— Кто идет?
— Свои! Штаб ищем!
— Штаб здесь, — спокойно говорит Семен Михайлович, — заезжайте.
Во двор въехали всадники. Оказалось, это белогвардейцы. Они везли донесение в штаб полка. За ночь мы перехватили около тридцати ординарцев противника. Конники их встречали на улице, затем приводили к нам.
19 января белые обрушились на вторую бригаду и начали перебрасывать свои части, грозя отрезать бригаде путь отхода на единственную в этом районе переправу через Волгу.
Под градом пуль и снарядов проскакал Крымский полк через Волгу. За ним двинулся броневик. Лед трещал и гнулся, броневик дал полный газ и проскочил основное русло Волги. Впереди — разветвление Волги; лед не выдержал — машина провалилась, к счастью, недалеко от берега. Ее выволокли.
Переправу закончили в темноте. Вышли на берег; местность незнакомая. Карт нет. Мороз...
Обстановка тревожная. Отведя полк к правому флангу, я с группой всадников выехал вперед на разведку. Возвращаясь мимо сторожки лесничего, мы натолкнулись на засаду белых. С крыши застрочил пулемет. За нами с гиком бросились полсотни казаков. Привстав на стременах, кричу во весь голос:
— Занимай лесок!
Руки окоченели. Вижу, с правой стороны нагоняет меня всадник с вытянутой вверх рукой, в руке — граната. Выхватываю наган, стреляю — промах. Всадник кричит:
— Что делаешь, командир?
Я узнал в нем матроса, бывшего когда-то моим ординарцем...
Бойцы доскакали до леса, спешились, открыли огонь.
Как выяснилось потом, спаслись мы совершенно случайно, и спасителем нашим был матрос. Не умея владеть шашкой, он всегда возил ее притороченной к седлу. Когда белые внезапно атаковали нас, он выхватил из кармана ручную гранату без капсюля и, погоняя ею лошадь, во весь дух начал удирать от казаков. Белые, видя в руках у матроса гранату, боялись к нему приближаться.
Вспоминая потом этот случай с гранатой, мы от души хохотали, а матрос улыбался:
— Хоть ненарочно, а здорово вышло, ребята...
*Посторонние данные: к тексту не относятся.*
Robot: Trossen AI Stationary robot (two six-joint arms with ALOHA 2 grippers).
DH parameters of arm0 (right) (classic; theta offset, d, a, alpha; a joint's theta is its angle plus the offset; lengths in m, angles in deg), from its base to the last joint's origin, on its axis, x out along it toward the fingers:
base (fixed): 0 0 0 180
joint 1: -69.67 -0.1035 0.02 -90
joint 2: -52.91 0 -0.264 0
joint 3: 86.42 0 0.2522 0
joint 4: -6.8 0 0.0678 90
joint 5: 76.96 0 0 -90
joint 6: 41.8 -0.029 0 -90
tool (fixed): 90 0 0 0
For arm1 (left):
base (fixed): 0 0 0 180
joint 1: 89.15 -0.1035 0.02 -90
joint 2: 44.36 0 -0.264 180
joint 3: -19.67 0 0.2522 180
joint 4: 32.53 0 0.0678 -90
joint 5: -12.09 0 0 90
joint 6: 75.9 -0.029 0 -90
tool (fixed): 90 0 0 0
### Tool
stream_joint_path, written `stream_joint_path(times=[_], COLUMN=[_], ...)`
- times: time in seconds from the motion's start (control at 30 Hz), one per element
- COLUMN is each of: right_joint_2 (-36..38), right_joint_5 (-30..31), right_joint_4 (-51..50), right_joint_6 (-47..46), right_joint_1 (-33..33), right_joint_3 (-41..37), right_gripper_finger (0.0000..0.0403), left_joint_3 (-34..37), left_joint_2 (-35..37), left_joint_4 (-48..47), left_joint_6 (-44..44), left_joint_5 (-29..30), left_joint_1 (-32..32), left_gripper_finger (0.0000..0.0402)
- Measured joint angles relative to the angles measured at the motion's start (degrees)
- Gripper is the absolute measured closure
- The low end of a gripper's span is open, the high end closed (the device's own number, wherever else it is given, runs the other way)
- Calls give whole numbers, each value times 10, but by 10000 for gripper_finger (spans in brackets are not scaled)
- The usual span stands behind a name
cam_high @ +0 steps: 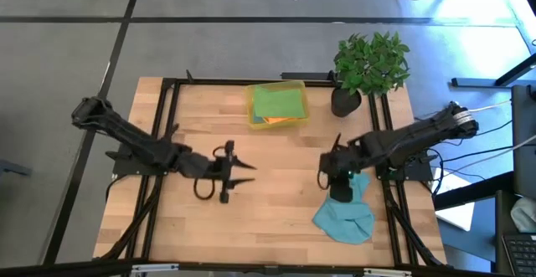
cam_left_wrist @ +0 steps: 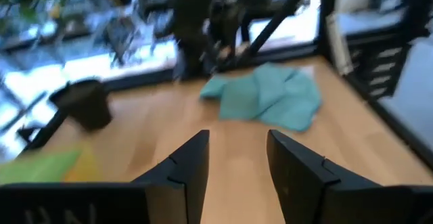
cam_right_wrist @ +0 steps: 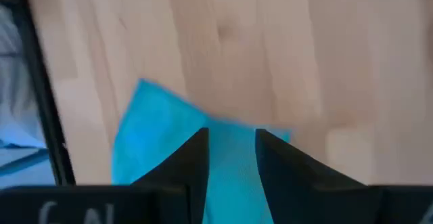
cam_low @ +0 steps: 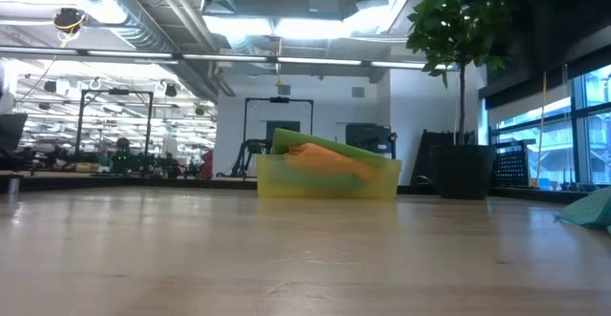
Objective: Fold microfiber towels
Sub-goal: Fold the blue microfiber towel
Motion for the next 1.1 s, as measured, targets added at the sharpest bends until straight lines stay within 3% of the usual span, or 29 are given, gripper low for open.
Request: stream_joint_path(times=[0.13, 0.23, 0.5, 0.8, 0.93, 1.1], right_joint_2=[-14, -24, -54, -76, -96, -122], right_joint_5=[-46, -79, -140, -173, -184, -208], right_joint_4=[35, 85, 199, 305, 309, 300], right_joint_6=[-55, -83, -111, -97, -78, -66], right_joint_1=[-29, -39, -40, -46, -52, -55], right_joint_3=[-49, -91, -184, -201, -201, -201], right_gripper_finger=[268, 257, 236, 236, 255, 318], left_joint_3=[30, 34, 34, 33, 33, 33], left_joint_2=[-19, -31, -32, -32, -32, -32], left_joint_4=[123, 158, 144, 137, 130, 128], left_joint_6=[-35, -57, -50, -45, -28, -24], left_joint_5=[15, 23, 24, 24, 24, 24], left_joint_1=[27, 30, 23, 23, 23, 23], left_gripper_finger=[263, 263, 262, 262, 263, 263])
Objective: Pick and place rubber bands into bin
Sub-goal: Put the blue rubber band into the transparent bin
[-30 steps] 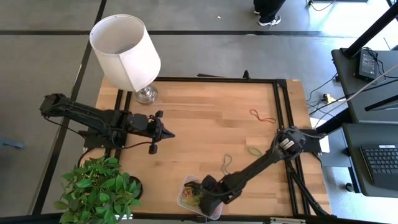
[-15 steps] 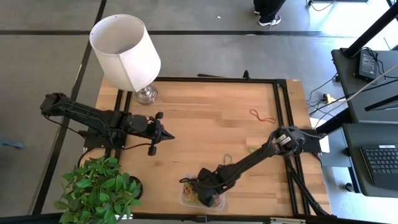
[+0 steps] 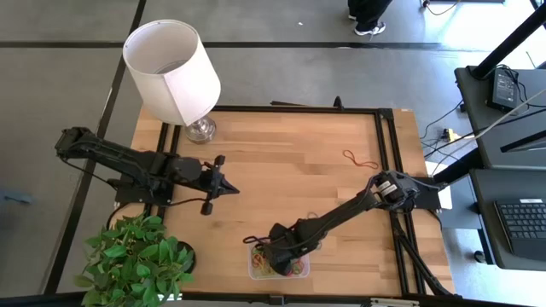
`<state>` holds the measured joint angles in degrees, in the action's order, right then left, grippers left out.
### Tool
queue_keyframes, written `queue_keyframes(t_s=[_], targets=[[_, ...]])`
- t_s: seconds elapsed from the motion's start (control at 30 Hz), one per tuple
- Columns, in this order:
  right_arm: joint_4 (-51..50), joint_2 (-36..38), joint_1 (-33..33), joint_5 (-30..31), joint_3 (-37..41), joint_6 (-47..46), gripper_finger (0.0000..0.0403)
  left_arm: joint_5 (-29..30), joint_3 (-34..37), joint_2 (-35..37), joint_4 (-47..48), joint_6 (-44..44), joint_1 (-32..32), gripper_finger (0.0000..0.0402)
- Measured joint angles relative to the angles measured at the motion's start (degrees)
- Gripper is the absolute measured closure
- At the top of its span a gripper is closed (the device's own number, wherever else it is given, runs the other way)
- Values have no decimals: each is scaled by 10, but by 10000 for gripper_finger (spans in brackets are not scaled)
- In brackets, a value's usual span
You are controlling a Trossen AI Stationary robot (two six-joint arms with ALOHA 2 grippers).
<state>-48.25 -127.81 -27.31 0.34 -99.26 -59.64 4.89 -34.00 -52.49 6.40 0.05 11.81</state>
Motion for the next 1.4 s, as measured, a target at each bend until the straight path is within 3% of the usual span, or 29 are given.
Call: queue_keyframes(t_s=[0.3,0.53,0.63,1.1,1.4], targets=[[2,0,0,0,0,-6,403,51,28,76,-31,48,24,399],[15,1,0,-1,0,-8,403,40,201,181,-265,30,-5,399],[23,1,0,-4,0,-20,403,38,244,213,-327,5,-34,400],[66,1,0,6,0,-46,403,-173,261,251,-255,76,-224,400],[74,1,1,46,0,-46,403,-251,261,254,-237,93,-313,400]])
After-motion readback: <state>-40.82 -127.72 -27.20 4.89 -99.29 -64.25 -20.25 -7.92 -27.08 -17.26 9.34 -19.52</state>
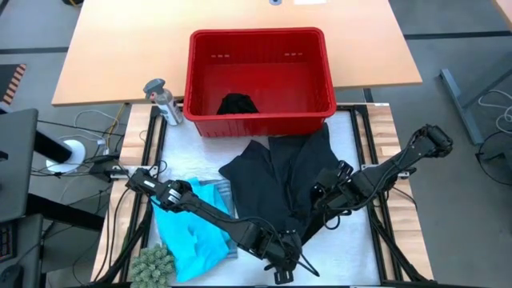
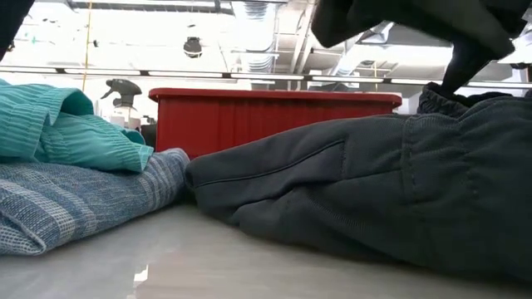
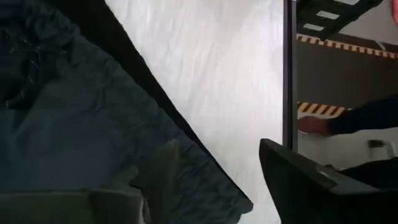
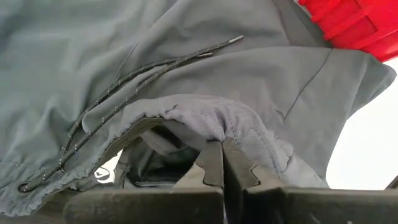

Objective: Fold Laundry from Bin
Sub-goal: Fold the black shorts from the red organizer bin

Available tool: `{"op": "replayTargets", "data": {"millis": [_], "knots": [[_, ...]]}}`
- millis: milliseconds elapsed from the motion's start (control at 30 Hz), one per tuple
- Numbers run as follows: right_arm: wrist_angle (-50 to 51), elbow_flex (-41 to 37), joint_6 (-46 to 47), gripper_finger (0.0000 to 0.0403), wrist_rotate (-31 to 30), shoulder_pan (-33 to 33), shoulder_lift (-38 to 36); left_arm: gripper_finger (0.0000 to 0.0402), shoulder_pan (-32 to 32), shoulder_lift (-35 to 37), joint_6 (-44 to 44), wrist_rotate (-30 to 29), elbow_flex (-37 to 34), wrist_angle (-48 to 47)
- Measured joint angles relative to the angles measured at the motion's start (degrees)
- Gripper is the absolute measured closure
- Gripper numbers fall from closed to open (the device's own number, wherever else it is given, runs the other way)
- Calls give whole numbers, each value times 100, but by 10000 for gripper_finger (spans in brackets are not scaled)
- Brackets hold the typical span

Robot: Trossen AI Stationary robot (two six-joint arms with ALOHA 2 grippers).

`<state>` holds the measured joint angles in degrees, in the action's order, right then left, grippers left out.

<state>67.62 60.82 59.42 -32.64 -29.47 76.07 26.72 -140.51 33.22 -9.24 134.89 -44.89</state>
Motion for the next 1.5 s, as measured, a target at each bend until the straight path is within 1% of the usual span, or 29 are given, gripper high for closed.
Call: {"op": "replayTargets", "data": {"millis": [100, 300, 633, 767, 833, 967, 1067, 1233, 1333, 1467, 1500], "knots": [[-12, 0, -7, 389, 0, 0, 0, 186, 8, -37, 92, -30, -4, 84], [-23, 0, -11, 389, 0, 0, 0, 185, 28, -214, 545, -8, -2, 100], [-70, 2, -38, 389, 7, 0, 0, 185, 110, -231, 607, -46, -20, -135], [-106, 2, -86, 389, 13, 0, 0, 185, 165, -425, 657, -59, -13, -123], [-112, 3, -87, 389, 16, 0, 0, 185, 180, -514, 810, -47, -21, -121], [-135, 4, -103, 389, 54, 0, 2, 194, 191, -490, 1307, -109, -10, -537], [-147, 4, -101, 389, 57, 0, 1, 214, 174, -465, 1824, -351, -13, -1096], [-149, 4, -101, 389, 59, 0, 2, 268, 166, -468, 1924, -288, -15, -1275], [-152, 4, -98, 389, 59, 0, 2, 312, 168, -480, 2047, -257, -15, -1327], [-140, 4, -72, 389, 72, 0, 2, 384, 170, -401, 2008, -201, -6, -1355], [-104, 4, -31, 389, 99, 0, 2, 392, 170, -332, 1999, -160, -4, -1372]]}}
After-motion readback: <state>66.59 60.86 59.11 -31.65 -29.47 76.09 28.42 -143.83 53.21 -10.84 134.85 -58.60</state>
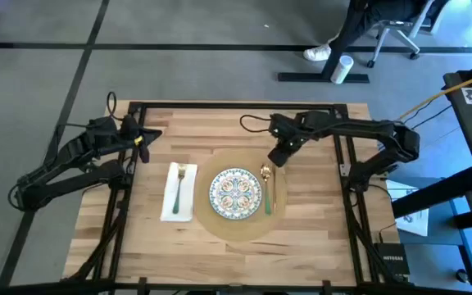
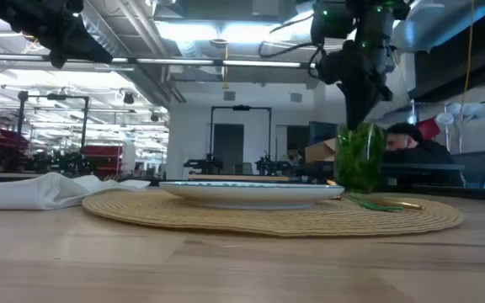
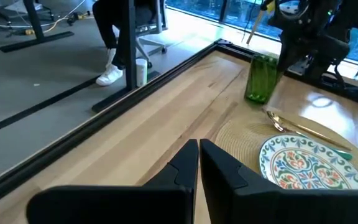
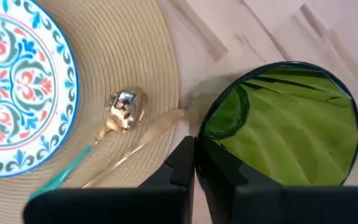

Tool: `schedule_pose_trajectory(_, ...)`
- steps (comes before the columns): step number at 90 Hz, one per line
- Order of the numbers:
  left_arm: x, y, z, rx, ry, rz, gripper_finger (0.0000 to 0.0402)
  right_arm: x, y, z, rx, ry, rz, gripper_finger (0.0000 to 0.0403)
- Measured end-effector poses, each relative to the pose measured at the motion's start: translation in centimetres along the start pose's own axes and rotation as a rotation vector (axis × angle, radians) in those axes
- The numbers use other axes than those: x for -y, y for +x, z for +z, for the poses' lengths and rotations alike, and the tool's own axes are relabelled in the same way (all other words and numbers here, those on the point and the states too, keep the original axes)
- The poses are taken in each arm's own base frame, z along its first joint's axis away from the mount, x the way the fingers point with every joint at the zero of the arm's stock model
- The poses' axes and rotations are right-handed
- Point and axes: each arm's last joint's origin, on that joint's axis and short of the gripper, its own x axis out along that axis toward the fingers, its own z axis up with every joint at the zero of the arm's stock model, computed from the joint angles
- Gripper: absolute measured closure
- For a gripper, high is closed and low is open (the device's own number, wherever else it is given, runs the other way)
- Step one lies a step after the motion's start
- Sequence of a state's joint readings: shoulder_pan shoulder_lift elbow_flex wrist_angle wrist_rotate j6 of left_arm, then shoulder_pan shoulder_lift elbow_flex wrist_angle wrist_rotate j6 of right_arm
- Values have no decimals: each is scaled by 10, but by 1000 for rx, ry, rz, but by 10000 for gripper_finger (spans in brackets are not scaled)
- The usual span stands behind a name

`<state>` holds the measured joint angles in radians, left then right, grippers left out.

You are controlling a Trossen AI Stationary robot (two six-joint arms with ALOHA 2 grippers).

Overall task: Set table place
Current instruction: Adjust the green cup

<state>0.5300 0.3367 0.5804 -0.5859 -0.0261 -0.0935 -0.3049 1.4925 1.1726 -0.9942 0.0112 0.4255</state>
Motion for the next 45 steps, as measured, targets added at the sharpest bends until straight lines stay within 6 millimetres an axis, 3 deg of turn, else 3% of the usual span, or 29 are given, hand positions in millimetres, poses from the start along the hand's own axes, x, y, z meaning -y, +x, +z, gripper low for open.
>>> schedule_pose_trajectory(45, 0, 0, 0, 0, -3, 0, 402, 3, 3, -4, -26, 30, -26, 395)
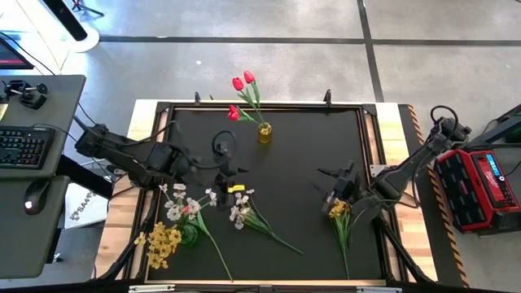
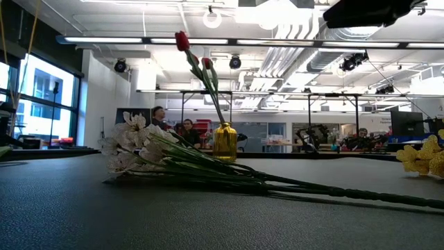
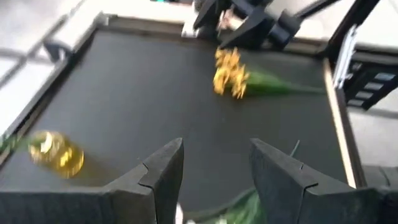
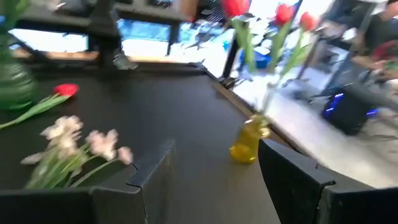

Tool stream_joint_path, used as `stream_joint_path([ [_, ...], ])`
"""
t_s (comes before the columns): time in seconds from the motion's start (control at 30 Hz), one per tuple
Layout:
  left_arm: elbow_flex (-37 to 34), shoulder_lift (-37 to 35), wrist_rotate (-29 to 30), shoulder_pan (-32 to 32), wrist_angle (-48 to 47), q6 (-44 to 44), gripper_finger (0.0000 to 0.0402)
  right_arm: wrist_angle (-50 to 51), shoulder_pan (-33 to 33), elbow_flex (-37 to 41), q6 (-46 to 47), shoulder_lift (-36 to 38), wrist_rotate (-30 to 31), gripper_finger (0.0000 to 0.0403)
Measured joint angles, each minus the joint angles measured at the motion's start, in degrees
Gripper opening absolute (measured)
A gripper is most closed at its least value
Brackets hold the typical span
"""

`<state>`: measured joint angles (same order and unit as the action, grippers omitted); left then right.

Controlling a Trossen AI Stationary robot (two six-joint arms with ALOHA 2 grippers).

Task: Sort flowers into vase by color
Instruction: Put the red flower into the yellow vase

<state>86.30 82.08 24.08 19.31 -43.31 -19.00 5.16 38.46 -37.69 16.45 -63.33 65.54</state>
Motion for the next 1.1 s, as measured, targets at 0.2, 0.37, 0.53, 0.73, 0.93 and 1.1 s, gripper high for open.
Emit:
stream_joint_path([
  [0.2, 3.0, 2.8, 0.1, 3.0, -15.8, -14.8, 0.0170, -1.8, -4.2, 0.0, 0.3, -0.8, -16.1, 0.0216],
  [0.37, 3.0, 2.5, 7.9, 8.8, -25.5, -24.0, 0.0170, -17.6, -9.3, 0.0, -4.8, -6.3, -34.9, 0.0216],
  [0.53, 3.0, 0.9, 21.0, 13.5, -31.5, -27.7, 0.0170, -25.8, -14.1, -5.2, -2.0, -17.5, -46.7, 0.0216],
  [0.73, 3.0, 0.6, 25.4, 15.4, -36.0, -30.4, 0.0170, -13.7, -16.4, -23.1, 2.3, -34.3, -49.7, 0.0216],
  [0.93, 3.0, 0.6, 26.8, 16.7, -36.1, -31.1, 0.0170, -3.7, -16.7, -41.7, 3.7, -49.4, -50.0, 0.0216],
  [1.1, 3.0, 0.6, 27.7, 17.6, -36.2, -31.6, 0.0170, -1.8, -16.0, -53.8, 6.0, -59.5, -49.8, 0.0216],
])
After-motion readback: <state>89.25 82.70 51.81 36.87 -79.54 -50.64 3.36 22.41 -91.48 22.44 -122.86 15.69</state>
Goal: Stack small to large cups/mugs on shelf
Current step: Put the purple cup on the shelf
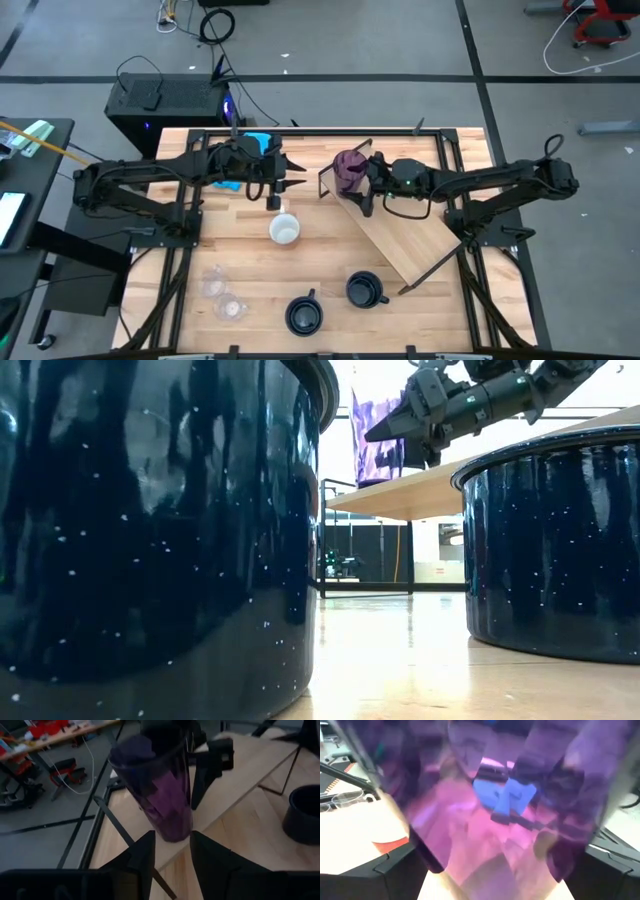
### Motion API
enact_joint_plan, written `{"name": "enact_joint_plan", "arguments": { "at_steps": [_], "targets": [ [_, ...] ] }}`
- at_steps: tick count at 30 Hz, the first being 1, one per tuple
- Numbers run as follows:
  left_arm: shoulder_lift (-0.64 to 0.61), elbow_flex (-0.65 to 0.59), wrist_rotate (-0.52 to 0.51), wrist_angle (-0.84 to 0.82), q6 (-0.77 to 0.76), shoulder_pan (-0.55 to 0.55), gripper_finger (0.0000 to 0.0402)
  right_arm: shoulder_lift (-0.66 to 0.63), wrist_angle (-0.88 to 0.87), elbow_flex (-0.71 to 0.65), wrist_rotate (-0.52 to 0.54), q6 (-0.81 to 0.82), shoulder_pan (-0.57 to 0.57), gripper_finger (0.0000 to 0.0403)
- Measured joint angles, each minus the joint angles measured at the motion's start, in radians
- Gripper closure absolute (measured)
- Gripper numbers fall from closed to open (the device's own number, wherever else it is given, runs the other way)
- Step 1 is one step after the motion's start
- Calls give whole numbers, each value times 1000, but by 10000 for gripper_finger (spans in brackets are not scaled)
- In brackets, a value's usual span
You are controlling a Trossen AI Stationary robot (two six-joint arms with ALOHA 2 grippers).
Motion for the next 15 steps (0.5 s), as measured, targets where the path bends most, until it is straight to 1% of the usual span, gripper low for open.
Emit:
{"name": "enact_joint_plan", "arguments": {
  "at_steps": [10, 15],
  "targets": [
    [-11, 0, 1, -31, -12, 0, 279, -92, -133, 0, -1, 47, 1, 3],
    [-11, 0, 0, -50, -15, 0, 278, -126, -188, 0, 0, 74, 19, 3]
  ]
}}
Боевые качества нашей конницы росли с каждым днем. Излюбленным тактическим приемом, приносившим неизменный успех, являлись ночные набеги в тыл противника всей бригадой. Обычно на дневки мы располагались в тридцати верстах от белых, высылали разведку и охранение. В полночь, соблюдая полную тишину, бригада снималась с места и шла в ночной налет.
Обнаружив белых, мгновенно всей бригадой обрушивались на них. Действия в поле, в открытом встречном бою также велись своими, излюбленными приемами. Подпустив противника на дистанцию пулеметного огня, орудия и тачанки вихрем вылетали на открытые позиции и обрушивали на врага шквал огня. Вслед за этим сразу же переходили в атаку конные группы. Буденный, командиры бригад и полков всегда лично водили свои части в атаку. В момент атаки, которая всегда была стремительной, пулеметчики и артиллеристы — у них были прекрасные лошади — не отставали от атакующих эскадронов. Часто орудийный расчет врубался вместе с нами в ряды белогвардейцев.
В белых станицах кулачье и офицеры вели бешеную агитацию за формирование новых белогвардейских частей. Им удалось сформировать отряд старых казаков в пятьсот сабель. Не один бой имели мы с «бородачами» и как-то однажды, захватив их врасплох на берегу Дона, разбили наголову. В этом бою погиб наш общий любимец бесстрашный командир полка Мирошниченко.
Миллионы людей, которых царский режим держал вдали от политики, теперь по-новому стали смотреть на жизнь. Неразрывные узы отныне связывали их с большевистской партией.
Толчком для моего вступления в партию послужил, казалось, совершенно незначительный случай.
В марте 1919 года, когда мы разгромили под Царицыном армию генерала Краснова и, преследуя, добивали ее остатки, я задумал организовать технический эскадрон. Название по меньшей мере странное: никакой техники в этом эскадроне не было. Это был просто эскадрон связи, причем связи живой. В то время обычно все управление боем и связь с частями осуществлялись исключительно посредством конных ординарцев.
Ну так вот. Проходя по Дону до Сальских степей, я набрал в эскадрон связи около двухсот добровольцев. Народ прямо на подбор: грамотные ребята, развитые, исполнительные. Любуюсь своим эскадроном, сердце радуется. «Золото, — думаю, — а не народ!»
Подходит однажды ко мне комиссар и говорит:
— Ока Иванович, а ты заметил, что эскадрон связи у нас здорово засорен?